Problem on model and gradient descend in Flux

Yaozhong_Liu · October 22, 2024, 1:06pm

Hi. I have a problem on gradient descend in Flux.
Suppose I have a model like this:

model1 = Chain(x->Dense(5,5),relu)
model2 = Chain(x->model1(x), Dense(5,5), vec)
model3 = Chain(x->model1(x), Dense(5,5), vec)

And I wrap them in params:

parameters = Flux.params(model1,model2,model3)

And I use gradient descend:

gs = gradient(parameters) do
    loss1 = model2(x) - trueX
    loss2 = model3(y) - trueY
    loss = loss1 + loss2
end

My target is to learn two things. They are both learnt from model1, but I use model2 to output one thing and model3 to output the other. I am curious whether I can use codes above to realize it.
Thank you!

bertschi · October 22, 2024, 5:47pm

Don’t think that will work as expected:

While you can pass functions to Chain they will be opaque, i.e., Flux cannot see inside to get parameters. Further, your function x -> Dense(5, 5) never calls the dense layer!
Simply use model1 = Dense(5 => 5, relu) or Chain(Dense(5 => 5), relu) instead.

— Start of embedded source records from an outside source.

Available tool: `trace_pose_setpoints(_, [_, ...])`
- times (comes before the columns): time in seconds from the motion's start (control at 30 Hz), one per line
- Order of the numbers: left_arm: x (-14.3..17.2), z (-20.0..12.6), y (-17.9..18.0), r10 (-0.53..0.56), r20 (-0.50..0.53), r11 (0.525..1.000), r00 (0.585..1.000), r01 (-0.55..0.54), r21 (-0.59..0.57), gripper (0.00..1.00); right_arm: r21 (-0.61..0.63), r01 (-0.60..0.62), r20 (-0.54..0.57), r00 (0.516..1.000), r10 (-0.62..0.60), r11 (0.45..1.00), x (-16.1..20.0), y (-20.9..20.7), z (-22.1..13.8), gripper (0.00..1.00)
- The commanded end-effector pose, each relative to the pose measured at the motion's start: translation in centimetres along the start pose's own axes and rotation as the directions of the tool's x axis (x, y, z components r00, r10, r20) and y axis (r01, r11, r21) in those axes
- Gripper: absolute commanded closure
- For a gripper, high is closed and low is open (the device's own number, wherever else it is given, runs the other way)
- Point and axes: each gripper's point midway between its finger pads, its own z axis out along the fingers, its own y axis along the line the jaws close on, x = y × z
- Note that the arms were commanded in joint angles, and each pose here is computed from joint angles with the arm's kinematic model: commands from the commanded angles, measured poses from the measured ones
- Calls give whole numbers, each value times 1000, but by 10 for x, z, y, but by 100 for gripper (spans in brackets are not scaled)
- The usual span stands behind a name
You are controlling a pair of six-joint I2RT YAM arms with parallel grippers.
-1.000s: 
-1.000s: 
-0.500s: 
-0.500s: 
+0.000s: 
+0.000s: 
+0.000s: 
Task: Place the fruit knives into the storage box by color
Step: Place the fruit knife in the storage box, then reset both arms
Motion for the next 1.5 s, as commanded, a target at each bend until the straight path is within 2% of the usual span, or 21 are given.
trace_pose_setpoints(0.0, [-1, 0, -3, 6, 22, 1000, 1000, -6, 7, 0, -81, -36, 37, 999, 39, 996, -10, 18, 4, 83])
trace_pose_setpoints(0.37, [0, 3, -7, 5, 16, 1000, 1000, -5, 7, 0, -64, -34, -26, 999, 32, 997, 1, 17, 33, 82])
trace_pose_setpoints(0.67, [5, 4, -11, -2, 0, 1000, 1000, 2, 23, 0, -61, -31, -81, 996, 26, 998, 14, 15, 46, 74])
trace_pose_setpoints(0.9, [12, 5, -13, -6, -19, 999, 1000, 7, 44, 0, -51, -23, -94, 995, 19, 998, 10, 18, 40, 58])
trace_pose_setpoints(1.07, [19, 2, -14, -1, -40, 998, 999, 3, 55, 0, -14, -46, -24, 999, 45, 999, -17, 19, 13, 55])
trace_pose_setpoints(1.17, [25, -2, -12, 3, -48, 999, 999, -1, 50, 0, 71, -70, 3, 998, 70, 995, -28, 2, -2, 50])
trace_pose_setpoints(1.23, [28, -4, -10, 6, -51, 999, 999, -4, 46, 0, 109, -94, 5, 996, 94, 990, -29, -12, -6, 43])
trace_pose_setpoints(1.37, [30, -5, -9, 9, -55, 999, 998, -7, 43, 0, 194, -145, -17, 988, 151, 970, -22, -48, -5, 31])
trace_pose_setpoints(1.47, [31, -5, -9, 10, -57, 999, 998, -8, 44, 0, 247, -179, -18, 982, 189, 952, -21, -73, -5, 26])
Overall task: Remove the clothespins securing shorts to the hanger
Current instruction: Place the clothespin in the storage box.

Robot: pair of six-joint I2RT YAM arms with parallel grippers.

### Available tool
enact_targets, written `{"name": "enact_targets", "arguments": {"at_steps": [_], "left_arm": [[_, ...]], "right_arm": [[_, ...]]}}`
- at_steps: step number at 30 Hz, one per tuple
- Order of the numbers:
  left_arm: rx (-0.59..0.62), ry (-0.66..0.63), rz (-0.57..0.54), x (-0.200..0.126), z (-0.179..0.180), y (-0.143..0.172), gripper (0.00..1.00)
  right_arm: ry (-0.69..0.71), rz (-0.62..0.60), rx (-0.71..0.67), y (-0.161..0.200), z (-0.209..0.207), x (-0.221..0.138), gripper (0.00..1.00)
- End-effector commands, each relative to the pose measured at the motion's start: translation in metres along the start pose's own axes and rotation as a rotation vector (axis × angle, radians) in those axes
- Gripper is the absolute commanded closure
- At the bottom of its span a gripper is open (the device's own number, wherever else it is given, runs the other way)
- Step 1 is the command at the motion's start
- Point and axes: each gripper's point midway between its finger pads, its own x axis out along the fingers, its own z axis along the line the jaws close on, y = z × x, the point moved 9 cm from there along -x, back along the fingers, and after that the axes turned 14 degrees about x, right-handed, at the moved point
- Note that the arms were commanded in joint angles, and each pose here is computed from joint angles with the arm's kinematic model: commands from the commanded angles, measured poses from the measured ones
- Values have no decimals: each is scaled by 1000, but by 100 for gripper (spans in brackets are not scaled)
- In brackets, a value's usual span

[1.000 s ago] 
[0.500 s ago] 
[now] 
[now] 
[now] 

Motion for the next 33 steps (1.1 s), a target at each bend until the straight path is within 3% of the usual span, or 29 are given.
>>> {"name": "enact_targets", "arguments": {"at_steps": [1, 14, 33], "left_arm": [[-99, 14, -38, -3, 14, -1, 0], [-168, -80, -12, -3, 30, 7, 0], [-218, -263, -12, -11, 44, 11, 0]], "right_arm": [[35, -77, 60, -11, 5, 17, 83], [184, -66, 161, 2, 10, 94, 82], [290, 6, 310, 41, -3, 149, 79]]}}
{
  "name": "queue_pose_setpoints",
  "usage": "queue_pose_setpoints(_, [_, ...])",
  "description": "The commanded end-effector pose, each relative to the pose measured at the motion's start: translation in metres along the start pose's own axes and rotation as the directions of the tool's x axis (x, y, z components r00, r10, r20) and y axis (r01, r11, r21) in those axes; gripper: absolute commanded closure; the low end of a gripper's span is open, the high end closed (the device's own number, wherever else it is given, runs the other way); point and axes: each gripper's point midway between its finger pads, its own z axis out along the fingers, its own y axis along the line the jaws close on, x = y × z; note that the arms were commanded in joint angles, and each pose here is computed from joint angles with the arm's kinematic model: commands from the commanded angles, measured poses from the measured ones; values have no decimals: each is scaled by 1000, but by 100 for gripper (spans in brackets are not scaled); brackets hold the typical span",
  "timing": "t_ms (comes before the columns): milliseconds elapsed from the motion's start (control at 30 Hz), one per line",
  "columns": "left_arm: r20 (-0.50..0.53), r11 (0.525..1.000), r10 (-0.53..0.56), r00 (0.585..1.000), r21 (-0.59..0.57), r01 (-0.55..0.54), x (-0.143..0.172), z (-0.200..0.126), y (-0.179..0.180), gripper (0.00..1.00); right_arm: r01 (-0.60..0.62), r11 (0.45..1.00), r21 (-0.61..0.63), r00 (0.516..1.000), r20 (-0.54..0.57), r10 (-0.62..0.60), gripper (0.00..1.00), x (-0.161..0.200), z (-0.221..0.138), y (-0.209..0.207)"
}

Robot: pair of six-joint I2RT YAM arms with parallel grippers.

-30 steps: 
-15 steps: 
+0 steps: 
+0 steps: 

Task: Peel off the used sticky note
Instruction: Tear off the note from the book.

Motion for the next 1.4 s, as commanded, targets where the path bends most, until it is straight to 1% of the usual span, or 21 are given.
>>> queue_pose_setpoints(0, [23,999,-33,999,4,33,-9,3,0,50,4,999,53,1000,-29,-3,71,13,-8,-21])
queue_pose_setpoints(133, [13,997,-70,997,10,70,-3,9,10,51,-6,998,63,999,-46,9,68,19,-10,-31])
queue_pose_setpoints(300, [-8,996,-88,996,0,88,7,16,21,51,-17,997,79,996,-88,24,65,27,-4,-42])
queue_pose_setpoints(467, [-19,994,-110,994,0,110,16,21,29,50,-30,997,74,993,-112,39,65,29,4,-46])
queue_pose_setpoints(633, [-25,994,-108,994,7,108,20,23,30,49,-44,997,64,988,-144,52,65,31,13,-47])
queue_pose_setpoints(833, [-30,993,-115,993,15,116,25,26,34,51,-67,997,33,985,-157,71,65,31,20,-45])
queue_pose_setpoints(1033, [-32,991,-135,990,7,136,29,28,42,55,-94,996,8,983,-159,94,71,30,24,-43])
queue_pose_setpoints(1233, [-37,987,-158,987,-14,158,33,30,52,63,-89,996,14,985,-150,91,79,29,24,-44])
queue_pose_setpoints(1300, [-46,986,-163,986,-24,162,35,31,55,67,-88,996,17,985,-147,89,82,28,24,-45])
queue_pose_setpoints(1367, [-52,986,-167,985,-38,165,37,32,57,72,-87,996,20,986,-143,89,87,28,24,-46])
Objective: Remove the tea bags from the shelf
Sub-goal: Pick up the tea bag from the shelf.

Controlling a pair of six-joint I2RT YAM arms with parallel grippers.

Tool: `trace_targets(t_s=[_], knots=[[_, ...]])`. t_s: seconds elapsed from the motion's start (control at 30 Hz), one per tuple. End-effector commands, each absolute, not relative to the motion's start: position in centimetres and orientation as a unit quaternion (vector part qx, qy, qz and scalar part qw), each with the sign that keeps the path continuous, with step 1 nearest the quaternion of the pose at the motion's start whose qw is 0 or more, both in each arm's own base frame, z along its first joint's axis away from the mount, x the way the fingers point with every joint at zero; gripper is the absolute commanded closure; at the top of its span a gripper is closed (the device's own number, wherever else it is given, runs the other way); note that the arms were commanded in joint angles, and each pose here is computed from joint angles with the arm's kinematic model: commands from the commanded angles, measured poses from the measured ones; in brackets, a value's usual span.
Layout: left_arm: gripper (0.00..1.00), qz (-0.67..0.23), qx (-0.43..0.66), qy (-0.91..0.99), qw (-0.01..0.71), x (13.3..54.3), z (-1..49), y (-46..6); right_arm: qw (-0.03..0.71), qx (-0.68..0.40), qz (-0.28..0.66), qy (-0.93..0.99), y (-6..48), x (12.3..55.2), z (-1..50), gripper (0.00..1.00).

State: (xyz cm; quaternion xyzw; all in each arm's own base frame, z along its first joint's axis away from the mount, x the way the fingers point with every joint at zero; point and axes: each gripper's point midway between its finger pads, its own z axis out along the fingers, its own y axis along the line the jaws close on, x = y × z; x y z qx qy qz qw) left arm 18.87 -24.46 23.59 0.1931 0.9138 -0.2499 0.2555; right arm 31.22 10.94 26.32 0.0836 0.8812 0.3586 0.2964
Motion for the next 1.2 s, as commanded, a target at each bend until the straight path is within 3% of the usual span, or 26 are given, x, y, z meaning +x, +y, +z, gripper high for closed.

You can combine all your model parts into a single model:

model = Chain(Dense(4 => 5, relu), # your model1
              Parallel(tuple, # combine both model outputs into tuple
                       Dense(5 => 6),   # model2
                       Dense(5 => 7)))  # model3

# Use as follows ... note that I have changed the dimensions to better understand where each value is coming from
batch = rand(4, 8)
size.(model(batch))  # will be ((6, 8), (7, 8))

gradient(model) do m
    m2, m3 = m(batch)
    loss1 = m2 .- trueX
    loss2 = m3 .- trueY
    sum(vcat(loss1, loss2))
end

Yaozhong_Liu · October 23, 2024, 12:42am

Thank you!
I understood. Your explanation is quite clear!

Yaozhong_Liu · October 23, 2024, 12:44am

May I ask you for another related question.
Suppose I have two separate models. I want to concatenate their outputs and put it into a new model. Codes like this:

model1 = Chain(Dense(4 => 5),vec)
model2 = Chain(Dense(4 => 6),vec)
model3 = Chain(
    x->cat(model1(x),model2(x),dims=1),
    Dense(11 => 11),
    vec
)

Will this code work?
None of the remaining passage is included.